__Activity__
I'd like an exact copy of every line from the start of the entries below through the line containing "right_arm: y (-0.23", please.

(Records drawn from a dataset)
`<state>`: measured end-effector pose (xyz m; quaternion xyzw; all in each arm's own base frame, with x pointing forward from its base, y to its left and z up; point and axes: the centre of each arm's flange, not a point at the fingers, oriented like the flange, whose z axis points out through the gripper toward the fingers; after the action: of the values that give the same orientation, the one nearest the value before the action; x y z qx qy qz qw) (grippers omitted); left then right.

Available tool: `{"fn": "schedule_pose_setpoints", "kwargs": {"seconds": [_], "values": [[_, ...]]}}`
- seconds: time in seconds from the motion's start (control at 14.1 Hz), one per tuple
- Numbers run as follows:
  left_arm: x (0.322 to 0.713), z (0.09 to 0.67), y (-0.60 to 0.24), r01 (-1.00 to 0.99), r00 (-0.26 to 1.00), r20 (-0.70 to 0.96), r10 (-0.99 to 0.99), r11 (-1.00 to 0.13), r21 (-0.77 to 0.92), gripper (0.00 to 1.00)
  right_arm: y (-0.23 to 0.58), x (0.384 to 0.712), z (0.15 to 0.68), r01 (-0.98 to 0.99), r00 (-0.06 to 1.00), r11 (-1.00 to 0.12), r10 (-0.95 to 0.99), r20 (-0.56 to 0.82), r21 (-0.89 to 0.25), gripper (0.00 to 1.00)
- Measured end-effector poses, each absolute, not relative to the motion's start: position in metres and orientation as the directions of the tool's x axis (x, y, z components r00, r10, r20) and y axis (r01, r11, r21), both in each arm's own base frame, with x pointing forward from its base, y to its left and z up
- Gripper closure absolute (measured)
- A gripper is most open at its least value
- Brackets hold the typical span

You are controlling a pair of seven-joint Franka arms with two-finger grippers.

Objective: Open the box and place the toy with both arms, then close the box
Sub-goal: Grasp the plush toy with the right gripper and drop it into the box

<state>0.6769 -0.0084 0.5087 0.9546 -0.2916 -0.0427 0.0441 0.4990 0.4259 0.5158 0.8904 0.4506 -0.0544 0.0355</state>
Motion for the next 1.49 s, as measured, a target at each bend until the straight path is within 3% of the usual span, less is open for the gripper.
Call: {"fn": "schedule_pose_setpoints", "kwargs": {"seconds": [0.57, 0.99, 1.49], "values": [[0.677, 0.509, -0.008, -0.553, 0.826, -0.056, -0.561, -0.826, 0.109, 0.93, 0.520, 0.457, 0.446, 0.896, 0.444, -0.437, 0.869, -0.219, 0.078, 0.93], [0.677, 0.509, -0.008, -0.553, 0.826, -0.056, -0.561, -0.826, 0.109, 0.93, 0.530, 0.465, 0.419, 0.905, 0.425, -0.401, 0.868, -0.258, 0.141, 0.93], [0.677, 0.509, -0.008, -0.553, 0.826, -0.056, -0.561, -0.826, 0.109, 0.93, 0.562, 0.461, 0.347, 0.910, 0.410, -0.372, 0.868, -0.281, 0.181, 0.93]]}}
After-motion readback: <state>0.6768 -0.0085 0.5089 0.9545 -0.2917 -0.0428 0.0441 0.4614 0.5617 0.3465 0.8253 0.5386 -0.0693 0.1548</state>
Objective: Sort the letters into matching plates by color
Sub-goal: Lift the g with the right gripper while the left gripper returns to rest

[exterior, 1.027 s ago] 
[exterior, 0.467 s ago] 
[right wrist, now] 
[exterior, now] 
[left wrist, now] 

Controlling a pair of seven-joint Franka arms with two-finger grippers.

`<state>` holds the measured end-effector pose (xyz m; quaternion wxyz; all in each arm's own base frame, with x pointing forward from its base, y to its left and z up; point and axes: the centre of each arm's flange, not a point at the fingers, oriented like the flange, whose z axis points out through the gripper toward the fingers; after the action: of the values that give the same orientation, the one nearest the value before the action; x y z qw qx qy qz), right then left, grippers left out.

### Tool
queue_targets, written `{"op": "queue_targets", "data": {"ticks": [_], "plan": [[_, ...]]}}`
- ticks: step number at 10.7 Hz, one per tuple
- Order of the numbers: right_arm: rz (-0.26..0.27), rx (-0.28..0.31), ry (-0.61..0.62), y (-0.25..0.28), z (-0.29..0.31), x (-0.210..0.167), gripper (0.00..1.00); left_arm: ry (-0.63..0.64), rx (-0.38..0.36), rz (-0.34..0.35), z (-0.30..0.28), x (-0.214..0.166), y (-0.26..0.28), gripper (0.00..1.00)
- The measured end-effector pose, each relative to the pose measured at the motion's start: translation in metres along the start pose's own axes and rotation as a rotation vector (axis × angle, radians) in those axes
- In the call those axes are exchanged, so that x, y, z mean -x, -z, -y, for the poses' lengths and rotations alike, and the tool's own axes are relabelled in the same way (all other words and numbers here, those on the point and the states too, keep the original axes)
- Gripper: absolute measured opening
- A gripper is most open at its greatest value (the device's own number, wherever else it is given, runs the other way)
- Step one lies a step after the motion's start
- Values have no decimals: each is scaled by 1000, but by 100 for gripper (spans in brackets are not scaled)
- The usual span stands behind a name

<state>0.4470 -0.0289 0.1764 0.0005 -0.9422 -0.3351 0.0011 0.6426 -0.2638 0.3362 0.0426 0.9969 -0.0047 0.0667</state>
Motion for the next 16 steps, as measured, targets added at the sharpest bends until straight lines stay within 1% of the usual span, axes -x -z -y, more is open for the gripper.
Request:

__Answer area__
`<state>`: measured end-effector pose (xyz m; quaternion xyzw; all in each arm's own base frame, with x pointing forward from its base, y to its left and z up; point and axes: the centre of each arm's flange, not a point at the fingers, oriented like the flange, whose z axis points out through the gripper toward the fingers; after the action: of the values that give the same orientation, the one nearest the value before the action; x y z qx qy qz qw) (grippers omitted); left then right.

Available tool: `{"fn": "schedule_pose_setpoints", "kwargs": {"seconds": [_], "values": [[_, ...]]}}`
- seconds: time in seconds from the motion's start (control at 14.1 Hz), one per tuple
- Numbers run as follows:
  left_arm: x (0.322 to 0.713), z (0.09 to 0.67), y (-0.60 to 0.24), r01 (-1.00 to 0.99), r00 (-0.26 to 1.00), r20 (-0.70 to 0.96), r10 (-0.99 to 0.99), r11 (-1.00 to 0.13), r21 (-0.77 to 0.92), gripper (0.00 to 1.00)
  right_arm: y (-0.23 to 0.58), x (0.384 to 0.712), z (0.15 to 0.68), r01 (-0.98 to 0.99), r00 (-0.06 to 1.00), r11 (-1.00 to 0.12), r10 (-0.95 to 0.99), r20 (-0.56 to 0.82), r21 (-0.89 to 0.25), gripper (0.00 to 1.00)

This concludes the output for the exercise.